§ RECORDS FOR THE EXERCISE:
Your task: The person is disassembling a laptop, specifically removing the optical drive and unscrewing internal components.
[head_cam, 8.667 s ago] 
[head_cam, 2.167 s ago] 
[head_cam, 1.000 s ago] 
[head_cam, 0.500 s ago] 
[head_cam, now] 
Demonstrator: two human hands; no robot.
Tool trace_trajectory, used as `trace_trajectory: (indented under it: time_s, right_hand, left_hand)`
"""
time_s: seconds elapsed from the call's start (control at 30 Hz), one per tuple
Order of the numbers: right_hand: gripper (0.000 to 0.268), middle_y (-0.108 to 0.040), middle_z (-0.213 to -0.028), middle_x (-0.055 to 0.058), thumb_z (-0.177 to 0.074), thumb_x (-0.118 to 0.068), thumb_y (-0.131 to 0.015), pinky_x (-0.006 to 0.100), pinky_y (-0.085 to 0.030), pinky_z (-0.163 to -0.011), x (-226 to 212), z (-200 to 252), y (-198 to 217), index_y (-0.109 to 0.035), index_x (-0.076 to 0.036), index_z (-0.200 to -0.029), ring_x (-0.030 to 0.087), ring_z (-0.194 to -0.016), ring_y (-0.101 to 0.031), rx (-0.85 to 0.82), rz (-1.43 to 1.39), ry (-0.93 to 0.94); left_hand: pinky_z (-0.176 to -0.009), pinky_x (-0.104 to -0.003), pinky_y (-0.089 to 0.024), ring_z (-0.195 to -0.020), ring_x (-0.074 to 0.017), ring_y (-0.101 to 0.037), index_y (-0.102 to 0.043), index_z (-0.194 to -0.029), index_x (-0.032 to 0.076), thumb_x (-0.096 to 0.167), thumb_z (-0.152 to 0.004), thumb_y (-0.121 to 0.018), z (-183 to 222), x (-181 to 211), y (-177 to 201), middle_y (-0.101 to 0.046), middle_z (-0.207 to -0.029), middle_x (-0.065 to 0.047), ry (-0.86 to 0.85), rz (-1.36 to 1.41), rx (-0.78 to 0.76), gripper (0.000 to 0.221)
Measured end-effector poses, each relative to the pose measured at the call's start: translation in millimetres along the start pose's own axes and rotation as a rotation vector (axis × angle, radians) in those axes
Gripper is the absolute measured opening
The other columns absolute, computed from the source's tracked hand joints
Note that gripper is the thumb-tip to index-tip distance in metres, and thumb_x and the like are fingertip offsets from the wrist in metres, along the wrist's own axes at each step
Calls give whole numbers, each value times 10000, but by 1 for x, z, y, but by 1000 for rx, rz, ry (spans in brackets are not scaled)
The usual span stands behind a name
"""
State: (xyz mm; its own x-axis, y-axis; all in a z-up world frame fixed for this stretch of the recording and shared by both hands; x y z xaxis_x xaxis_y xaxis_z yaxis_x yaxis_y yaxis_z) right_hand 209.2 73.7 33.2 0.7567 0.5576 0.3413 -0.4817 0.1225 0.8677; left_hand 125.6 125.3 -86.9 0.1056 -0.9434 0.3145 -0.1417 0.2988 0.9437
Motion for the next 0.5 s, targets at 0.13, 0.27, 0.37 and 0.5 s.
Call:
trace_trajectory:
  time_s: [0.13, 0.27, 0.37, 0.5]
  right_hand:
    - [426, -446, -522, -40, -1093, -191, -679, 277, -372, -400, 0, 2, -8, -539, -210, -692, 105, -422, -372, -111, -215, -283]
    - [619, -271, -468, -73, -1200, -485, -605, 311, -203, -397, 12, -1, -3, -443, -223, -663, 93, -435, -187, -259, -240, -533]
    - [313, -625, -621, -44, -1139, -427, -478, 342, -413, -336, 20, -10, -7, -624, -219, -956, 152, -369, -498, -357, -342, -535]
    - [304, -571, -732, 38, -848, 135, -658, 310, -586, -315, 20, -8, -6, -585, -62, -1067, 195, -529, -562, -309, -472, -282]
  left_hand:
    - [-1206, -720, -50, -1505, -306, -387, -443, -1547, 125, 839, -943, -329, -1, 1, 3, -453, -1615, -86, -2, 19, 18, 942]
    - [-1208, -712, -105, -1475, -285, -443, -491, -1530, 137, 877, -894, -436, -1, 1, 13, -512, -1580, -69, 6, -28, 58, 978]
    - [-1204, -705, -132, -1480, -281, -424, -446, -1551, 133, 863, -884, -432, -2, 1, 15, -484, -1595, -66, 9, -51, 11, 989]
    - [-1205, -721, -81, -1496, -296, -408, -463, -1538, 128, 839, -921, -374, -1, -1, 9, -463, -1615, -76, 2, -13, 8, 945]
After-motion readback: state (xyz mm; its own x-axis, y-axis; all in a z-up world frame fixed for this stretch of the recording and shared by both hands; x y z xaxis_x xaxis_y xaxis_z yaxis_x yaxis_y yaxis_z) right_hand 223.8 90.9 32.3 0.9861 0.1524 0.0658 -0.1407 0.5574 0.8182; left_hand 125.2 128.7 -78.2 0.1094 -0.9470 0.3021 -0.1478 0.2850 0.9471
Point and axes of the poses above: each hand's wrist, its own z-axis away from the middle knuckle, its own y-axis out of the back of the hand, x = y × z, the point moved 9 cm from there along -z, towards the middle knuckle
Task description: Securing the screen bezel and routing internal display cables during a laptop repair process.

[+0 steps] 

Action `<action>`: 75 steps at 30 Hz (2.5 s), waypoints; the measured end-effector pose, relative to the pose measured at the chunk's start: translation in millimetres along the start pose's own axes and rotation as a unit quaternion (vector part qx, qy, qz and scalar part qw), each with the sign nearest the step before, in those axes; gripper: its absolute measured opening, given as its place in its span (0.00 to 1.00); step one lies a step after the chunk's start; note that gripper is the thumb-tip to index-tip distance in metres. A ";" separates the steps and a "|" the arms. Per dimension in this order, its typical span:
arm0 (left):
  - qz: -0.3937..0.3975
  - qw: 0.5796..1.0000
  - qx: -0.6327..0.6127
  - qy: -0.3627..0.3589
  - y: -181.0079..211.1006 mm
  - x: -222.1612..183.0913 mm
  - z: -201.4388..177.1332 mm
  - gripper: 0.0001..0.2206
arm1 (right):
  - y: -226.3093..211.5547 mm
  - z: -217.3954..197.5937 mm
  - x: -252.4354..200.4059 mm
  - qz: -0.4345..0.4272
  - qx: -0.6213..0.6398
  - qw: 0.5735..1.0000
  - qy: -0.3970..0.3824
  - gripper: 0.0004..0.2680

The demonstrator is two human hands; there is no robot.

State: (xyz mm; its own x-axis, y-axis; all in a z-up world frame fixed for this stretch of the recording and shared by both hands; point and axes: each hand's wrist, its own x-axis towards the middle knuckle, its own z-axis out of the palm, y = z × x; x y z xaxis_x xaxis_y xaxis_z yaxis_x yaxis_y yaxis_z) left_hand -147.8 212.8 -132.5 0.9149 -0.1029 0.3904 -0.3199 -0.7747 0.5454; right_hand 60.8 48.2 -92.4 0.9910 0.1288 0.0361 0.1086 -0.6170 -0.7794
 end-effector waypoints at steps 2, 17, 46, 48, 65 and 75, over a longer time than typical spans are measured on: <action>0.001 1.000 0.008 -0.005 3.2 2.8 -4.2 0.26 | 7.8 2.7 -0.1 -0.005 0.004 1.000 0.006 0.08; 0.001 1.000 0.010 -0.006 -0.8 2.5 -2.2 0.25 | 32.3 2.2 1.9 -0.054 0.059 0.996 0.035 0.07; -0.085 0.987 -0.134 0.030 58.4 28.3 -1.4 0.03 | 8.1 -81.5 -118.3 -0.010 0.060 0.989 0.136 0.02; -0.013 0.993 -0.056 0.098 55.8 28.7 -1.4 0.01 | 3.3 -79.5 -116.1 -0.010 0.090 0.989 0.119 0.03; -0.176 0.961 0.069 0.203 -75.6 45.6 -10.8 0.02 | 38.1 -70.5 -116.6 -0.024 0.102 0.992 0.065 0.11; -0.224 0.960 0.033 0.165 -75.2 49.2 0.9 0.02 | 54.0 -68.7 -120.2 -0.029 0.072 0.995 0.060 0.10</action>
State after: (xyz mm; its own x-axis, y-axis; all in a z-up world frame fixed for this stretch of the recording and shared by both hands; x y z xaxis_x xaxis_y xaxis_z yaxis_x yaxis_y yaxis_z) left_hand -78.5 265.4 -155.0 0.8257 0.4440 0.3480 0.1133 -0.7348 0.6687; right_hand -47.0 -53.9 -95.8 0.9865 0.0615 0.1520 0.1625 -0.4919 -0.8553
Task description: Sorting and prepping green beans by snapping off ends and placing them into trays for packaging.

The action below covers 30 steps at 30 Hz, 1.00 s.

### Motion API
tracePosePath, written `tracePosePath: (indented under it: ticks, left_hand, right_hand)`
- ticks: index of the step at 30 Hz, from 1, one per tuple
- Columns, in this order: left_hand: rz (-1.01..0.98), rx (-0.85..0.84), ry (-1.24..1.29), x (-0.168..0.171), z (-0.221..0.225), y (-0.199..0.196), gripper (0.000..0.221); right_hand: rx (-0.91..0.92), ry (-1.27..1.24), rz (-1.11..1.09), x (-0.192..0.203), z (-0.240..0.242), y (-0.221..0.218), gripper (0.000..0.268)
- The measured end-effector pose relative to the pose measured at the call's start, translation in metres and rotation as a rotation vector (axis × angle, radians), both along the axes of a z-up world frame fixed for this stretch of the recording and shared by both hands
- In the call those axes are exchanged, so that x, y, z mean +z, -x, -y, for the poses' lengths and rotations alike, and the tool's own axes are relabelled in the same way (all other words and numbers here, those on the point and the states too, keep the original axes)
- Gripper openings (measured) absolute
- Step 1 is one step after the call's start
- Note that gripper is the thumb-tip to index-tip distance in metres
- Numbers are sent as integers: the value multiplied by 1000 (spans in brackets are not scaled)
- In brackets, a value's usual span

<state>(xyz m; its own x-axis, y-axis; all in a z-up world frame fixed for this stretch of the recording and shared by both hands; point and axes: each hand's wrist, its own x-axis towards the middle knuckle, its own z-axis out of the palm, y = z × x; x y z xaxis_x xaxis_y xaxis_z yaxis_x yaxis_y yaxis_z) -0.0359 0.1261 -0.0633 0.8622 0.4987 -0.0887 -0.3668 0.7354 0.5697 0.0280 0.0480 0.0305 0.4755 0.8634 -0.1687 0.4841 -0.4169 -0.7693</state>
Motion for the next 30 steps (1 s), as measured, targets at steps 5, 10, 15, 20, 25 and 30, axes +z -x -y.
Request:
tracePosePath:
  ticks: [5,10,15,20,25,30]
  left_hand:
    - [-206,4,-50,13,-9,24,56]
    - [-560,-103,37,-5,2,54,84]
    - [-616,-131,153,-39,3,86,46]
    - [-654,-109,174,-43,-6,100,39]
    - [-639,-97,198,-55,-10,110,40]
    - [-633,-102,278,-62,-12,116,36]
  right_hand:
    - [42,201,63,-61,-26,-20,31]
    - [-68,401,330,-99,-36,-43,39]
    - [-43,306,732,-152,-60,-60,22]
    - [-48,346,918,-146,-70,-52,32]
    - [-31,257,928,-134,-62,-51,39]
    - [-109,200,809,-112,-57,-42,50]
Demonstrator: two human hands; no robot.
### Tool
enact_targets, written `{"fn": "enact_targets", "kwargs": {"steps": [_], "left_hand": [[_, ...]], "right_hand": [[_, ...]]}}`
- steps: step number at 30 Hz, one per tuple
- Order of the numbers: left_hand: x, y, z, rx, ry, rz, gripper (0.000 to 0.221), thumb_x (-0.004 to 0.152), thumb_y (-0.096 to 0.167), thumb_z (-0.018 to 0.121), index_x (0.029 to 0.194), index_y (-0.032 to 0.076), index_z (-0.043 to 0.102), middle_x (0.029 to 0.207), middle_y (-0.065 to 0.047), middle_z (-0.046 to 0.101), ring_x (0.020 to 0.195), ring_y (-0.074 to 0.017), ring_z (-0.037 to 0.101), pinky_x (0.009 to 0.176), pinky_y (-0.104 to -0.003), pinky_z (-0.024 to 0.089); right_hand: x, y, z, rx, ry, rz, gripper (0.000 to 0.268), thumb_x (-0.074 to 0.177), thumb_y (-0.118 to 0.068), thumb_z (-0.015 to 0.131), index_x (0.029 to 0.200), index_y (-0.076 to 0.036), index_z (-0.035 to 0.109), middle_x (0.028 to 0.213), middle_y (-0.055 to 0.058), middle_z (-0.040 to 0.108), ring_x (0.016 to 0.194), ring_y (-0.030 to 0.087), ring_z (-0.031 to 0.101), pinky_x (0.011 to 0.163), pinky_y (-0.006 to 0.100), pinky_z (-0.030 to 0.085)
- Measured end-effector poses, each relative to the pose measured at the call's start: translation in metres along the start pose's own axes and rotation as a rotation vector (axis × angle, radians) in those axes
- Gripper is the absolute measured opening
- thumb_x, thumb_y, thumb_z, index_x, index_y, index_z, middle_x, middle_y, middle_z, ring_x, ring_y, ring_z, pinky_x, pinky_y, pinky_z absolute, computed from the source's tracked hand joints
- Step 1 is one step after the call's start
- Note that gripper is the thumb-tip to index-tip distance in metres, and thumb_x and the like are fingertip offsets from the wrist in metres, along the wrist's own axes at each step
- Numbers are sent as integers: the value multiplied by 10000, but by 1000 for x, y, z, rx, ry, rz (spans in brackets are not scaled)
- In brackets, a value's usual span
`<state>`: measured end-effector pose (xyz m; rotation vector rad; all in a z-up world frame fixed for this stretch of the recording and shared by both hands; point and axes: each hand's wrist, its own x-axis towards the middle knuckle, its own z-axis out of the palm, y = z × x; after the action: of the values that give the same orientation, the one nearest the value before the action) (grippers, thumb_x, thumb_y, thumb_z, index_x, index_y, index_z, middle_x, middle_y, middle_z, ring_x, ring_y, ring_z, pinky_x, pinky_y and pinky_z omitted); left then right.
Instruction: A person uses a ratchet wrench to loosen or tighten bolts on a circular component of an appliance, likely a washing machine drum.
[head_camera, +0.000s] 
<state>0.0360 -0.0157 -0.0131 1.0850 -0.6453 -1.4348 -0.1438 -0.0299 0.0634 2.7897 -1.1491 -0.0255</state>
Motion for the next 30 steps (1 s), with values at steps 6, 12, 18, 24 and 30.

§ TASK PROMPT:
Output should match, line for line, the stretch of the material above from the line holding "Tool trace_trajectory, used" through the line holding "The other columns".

§ SOLUTION FOR THIS PROBLEM:
Tool trace_trajectory, used as `trace_trajectory: (indented under it: time_s, right_hand, left_hand)`
"""
time_s: seconds elapsed from the call's start (control at 30 Hz), one per tuple
Order of the numbers: right_hand: gripper (0.000 to 0.268), middle_y (-0.108 to 0.040), middle_z (-0.213 to -0.028), middle_x (-0.055 to 0.058), thumb_z (-0.177 to 0.074), thumb_x (-0.118 to 0.068), thumb_y (-0.131 to 0.015), pinky_x (-0.006 to 0.100), pinky_y (-0.085 to 0.030), pinky_z (-0.163 to -0.011), x (-226 to 212), z (-200 to 252), y (-198 to 217), index_y (-0.109 to 0.035), index_x (-0.076 to 0.036), index_z (-0.200 to -0.029), ring_x (-0.030 to 0.087), ring_z (-0.194 to -0.016), ring_y (-0.101 to 0.031), rx (-0.85 to 0.82), rz (-1.43 to 1.39), ry (-0.93 to 0.94); left_hand: pinky_z (-0.176 to -0.009), pinky_x (-0.104 to -0.003), pinky_y (-0.089 to 0.024), ring_z (-0.195 to -0.020), ring_x (-0.074 to 0.017), ring_y (-0.101 to 0.037), index_y (-0.102 to 0.043), index_z (-0.194 to -0.029), index_x (-0.032 to 0.076), thumb_x (-0.096 to 0.167), thumb_z (-0.152 to 0.004), thumb_y (-0.121 to 0.018), z (-183 to 222), x (-181 to 211), y (-177 to 201), middle_y (-0.101 to 0.046), middle_z (-0.207 to -0.029), middle_x (-0.065 to 0.047), ry (-0.86 to 0.85), rz (-1.36 to 1.41), rx (-0.78 to 0.76), gripper (0.000 to 0.221)
Measured end-effector poses, each relative to the pose measured at the call's start: translation in millimetres along the start pose's own axes and rotation as a rotation vector (axis × angle, radians) in those axes
Gripper is the absolute measured opening
The other columns absolute, computed from the source's tracked hand joints

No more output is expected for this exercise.